» **Data section**
****************************************

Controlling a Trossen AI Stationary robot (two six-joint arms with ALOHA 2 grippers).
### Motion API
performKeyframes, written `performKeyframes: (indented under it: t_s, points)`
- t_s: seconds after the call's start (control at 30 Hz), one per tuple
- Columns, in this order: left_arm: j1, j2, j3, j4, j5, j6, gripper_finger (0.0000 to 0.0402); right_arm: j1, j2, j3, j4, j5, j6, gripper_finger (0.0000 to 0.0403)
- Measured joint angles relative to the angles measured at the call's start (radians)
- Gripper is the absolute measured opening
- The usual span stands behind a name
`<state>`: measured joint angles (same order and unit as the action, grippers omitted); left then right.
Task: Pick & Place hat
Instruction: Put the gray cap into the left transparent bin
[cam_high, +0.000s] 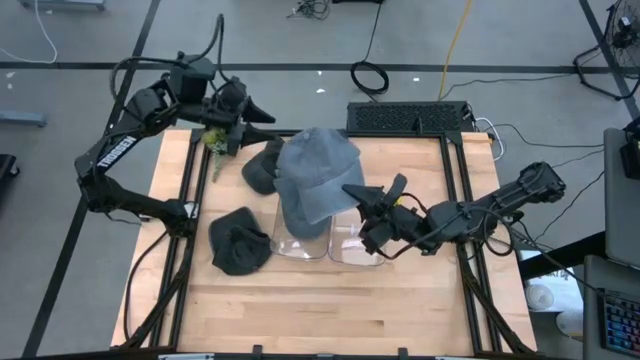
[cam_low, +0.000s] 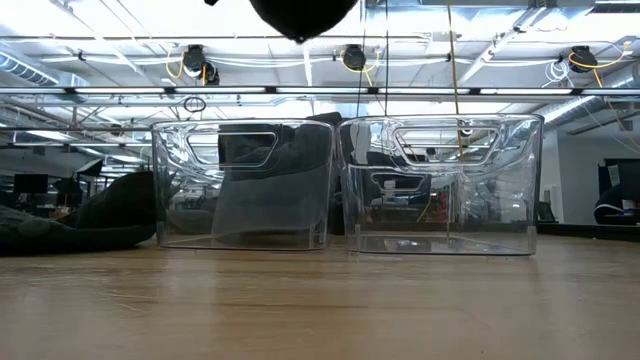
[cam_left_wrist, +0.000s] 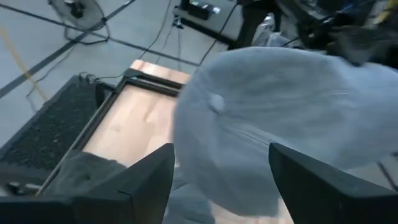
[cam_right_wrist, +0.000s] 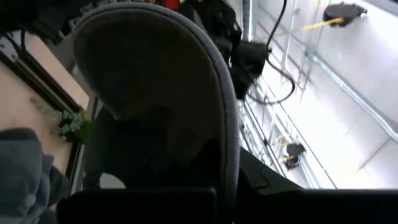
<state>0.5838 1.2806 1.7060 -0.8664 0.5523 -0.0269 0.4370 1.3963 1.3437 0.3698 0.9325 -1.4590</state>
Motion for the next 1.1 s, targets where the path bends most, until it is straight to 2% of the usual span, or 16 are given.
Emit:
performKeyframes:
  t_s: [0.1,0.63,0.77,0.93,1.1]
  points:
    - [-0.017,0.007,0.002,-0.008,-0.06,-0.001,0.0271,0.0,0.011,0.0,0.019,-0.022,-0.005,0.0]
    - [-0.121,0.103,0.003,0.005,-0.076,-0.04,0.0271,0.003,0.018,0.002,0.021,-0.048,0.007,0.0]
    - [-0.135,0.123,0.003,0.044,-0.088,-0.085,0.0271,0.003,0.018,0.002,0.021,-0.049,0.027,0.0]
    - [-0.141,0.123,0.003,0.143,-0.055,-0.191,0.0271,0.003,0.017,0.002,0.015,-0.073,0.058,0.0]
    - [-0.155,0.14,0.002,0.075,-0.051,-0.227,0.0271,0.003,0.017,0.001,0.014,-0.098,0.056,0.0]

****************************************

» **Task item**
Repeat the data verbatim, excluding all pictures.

» **Solution for this problem**
Controlling a Trossen AI Stationary robot (two six-joint arms with ALOHA 2 grippers).
### Motion API
performKeyframes, written `performKeyframes: (indented under it: t_s, points)`
- t_s: seconds after the call's start (control at 30 Hz), one per tuple
- Columns, in this order: left_arm: j1, j2, j3, j4, j5, j6, gripper_finger (0.0000 to 0.0402); right_arm: j1, j2, j3, j4, j5, j6, gripper_finger (0.0000 to 0.0403)
- Measured joint angles relative to the angles measured at the call's start (radians)
- Gripper is the absolute measured opening
- The usual span stands behind a name
`<state>`: measured joint angles (same order and unit as the action, grippers omitted); left then right.
Task: Pick & Place hat
Instruction: Put the gray cap into the left transparent bin
[cam_high, +0.000s] 
[cam_low, +0.000s] 
[cam_left_wrist, +0.000s] 
[cam_right_wrist, +0.000s] 
<state>0.5838 1.2806 1.7060 -0.8664 0.5523 -0.0269 0.4370 1.3963 1.3437 0.3698 0.9325 -1.4590</state>
Motion for the next 1.1 s, targets where the path bends most, until it is straight to 2% of the usual span, or 16 are given.
Emit:
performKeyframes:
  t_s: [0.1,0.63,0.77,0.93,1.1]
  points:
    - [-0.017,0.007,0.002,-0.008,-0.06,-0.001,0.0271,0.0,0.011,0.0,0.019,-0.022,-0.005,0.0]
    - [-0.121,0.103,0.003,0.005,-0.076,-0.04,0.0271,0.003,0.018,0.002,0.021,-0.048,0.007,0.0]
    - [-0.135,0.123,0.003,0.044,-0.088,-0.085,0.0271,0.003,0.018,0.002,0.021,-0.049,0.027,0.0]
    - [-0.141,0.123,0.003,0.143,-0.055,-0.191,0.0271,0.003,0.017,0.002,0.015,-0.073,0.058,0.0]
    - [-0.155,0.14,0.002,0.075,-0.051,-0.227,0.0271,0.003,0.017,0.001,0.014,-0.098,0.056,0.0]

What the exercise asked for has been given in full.